How to complete this task: Only the stretch of the listing below that runs from the line with "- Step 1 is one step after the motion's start" through the line with "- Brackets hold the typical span" is to be printed, exactly and with both ends.

Source data:
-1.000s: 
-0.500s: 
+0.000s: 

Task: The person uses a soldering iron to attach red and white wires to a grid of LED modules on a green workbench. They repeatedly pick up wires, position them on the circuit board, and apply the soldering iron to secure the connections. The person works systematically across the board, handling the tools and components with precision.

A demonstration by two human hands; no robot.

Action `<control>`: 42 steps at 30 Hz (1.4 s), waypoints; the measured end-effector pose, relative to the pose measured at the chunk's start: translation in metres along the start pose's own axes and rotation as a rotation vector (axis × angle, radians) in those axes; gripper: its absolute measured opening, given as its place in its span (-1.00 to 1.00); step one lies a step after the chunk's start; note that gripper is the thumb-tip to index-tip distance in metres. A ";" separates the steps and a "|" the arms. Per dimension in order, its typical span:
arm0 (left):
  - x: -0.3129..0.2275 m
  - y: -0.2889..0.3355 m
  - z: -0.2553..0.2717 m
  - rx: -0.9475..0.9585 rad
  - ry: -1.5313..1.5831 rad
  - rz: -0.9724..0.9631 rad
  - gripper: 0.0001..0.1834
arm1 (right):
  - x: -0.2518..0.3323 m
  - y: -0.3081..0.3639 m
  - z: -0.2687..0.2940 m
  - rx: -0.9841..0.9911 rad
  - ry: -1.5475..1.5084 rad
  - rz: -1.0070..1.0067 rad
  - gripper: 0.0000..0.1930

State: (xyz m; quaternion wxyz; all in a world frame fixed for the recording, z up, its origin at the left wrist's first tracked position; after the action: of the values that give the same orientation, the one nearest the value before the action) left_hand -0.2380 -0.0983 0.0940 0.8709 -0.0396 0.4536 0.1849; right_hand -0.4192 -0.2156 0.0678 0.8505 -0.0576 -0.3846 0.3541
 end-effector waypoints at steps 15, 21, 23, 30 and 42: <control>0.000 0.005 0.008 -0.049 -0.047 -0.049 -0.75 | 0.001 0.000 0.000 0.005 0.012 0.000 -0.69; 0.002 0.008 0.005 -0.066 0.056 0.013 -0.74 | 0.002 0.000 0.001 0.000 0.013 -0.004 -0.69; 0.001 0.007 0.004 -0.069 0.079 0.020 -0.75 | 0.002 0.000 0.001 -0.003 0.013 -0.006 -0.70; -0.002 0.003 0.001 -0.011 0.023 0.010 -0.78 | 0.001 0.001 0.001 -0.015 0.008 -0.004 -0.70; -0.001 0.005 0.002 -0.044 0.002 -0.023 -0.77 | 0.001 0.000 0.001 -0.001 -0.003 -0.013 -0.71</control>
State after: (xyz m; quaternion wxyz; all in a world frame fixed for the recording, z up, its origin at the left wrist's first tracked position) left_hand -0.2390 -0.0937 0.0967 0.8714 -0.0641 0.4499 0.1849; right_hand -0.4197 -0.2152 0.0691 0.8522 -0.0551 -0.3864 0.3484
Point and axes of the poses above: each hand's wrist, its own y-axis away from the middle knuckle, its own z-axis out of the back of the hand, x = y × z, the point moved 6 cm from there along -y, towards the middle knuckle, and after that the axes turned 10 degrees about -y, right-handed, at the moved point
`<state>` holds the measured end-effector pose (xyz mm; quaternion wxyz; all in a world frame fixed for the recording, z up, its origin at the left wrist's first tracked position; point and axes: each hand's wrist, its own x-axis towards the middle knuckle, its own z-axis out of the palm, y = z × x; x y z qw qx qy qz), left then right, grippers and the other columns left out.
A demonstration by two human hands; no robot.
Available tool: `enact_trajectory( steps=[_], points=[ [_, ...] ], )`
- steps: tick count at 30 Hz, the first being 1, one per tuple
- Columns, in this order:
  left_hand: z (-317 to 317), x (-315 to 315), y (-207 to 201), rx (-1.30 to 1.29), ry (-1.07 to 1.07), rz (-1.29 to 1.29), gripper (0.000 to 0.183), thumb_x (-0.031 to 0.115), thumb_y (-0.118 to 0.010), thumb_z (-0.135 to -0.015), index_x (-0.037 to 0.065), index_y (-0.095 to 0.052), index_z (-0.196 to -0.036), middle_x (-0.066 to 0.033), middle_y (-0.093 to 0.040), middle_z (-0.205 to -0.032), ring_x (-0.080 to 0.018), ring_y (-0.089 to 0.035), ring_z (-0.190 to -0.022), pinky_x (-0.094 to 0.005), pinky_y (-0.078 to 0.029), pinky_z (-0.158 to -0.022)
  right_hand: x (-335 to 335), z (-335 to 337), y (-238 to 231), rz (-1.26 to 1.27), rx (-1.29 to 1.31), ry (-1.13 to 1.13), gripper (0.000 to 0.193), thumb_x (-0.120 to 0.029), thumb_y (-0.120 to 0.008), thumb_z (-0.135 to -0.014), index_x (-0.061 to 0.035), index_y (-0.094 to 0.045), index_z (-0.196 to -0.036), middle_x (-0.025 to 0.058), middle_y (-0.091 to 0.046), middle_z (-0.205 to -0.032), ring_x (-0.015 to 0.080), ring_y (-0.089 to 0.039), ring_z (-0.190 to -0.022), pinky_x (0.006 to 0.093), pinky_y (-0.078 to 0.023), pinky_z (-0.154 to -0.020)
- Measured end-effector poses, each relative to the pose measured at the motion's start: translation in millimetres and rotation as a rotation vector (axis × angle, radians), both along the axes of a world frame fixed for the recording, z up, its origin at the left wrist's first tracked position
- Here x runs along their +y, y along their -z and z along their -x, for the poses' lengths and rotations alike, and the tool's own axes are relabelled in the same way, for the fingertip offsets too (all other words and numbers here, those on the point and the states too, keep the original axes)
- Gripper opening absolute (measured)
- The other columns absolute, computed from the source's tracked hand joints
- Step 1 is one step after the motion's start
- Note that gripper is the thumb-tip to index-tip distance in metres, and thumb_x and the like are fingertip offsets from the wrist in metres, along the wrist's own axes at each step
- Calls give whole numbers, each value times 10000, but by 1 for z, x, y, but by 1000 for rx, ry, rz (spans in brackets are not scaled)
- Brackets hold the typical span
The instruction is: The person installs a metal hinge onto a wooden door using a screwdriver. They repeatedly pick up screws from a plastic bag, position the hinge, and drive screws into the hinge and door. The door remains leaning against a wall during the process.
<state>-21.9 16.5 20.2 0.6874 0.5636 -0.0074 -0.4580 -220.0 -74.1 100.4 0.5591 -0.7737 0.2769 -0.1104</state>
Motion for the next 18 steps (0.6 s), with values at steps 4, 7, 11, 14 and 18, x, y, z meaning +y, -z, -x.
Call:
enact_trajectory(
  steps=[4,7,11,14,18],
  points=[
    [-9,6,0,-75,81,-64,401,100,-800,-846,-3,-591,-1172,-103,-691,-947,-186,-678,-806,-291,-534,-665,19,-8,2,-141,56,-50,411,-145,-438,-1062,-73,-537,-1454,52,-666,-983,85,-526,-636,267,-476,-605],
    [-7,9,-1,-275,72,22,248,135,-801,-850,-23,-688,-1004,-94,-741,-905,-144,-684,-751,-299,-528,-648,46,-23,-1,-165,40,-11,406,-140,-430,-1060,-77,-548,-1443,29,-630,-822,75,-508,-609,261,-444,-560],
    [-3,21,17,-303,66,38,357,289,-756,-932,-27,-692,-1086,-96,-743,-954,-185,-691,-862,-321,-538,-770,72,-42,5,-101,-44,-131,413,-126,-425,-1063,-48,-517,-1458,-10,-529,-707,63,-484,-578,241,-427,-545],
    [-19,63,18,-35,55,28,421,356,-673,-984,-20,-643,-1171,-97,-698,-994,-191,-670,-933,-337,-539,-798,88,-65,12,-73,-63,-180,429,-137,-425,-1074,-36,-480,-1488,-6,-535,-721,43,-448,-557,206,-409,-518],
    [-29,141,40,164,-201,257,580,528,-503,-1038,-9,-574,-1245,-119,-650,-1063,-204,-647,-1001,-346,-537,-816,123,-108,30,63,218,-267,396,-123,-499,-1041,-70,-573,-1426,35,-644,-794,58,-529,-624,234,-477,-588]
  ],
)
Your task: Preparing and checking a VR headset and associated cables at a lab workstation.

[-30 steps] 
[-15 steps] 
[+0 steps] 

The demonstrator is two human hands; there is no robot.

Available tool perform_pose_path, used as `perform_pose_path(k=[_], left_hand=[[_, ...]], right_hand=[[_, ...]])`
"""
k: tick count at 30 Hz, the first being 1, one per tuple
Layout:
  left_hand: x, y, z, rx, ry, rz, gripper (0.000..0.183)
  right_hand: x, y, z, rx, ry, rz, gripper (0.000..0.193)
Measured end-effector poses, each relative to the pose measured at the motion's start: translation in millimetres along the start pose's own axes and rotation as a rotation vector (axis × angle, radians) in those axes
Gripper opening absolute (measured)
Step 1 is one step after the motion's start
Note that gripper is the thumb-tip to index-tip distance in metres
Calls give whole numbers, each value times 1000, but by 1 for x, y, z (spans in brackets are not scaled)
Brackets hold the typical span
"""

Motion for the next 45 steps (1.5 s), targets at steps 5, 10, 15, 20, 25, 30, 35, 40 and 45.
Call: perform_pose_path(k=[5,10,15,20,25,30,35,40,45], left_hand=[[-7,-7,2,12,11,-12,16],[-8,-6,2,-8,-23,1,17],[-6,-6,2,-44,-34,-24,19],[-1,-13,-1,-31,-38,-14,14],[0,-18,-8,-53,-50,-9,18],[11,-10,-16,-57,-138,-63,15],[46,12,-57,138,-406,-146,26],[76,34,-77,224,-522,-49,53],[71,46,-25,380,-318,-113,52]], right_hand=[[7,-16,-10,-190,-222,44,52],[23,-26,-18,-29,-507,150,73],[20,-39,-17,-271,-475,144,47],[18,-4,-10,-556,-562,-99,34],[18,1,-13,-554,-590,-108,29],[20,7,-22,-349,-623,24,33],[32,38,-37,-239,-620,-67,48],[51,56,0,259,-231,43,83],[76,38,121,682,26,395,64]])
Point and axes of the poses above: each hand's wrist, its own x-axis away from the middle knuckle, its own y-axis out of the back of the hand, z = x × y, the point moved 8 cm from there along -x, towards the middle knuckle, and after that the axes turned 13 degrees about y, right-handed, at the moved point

Exercise result:
- Step 1 is one step after the motion's start
- Note that gripper is the thumb-tip to index-tip distance in metres, and thumb_x and the like are fingertip offsets from the wrist in metres, along the wrist's own axes at each step
- Calls give whole numbers, each value times 10000, but by 1 for z, x, y, but by 1000 for rx, ry, rz (spans in brackets are not scaled)
- Brackets hold the typical span

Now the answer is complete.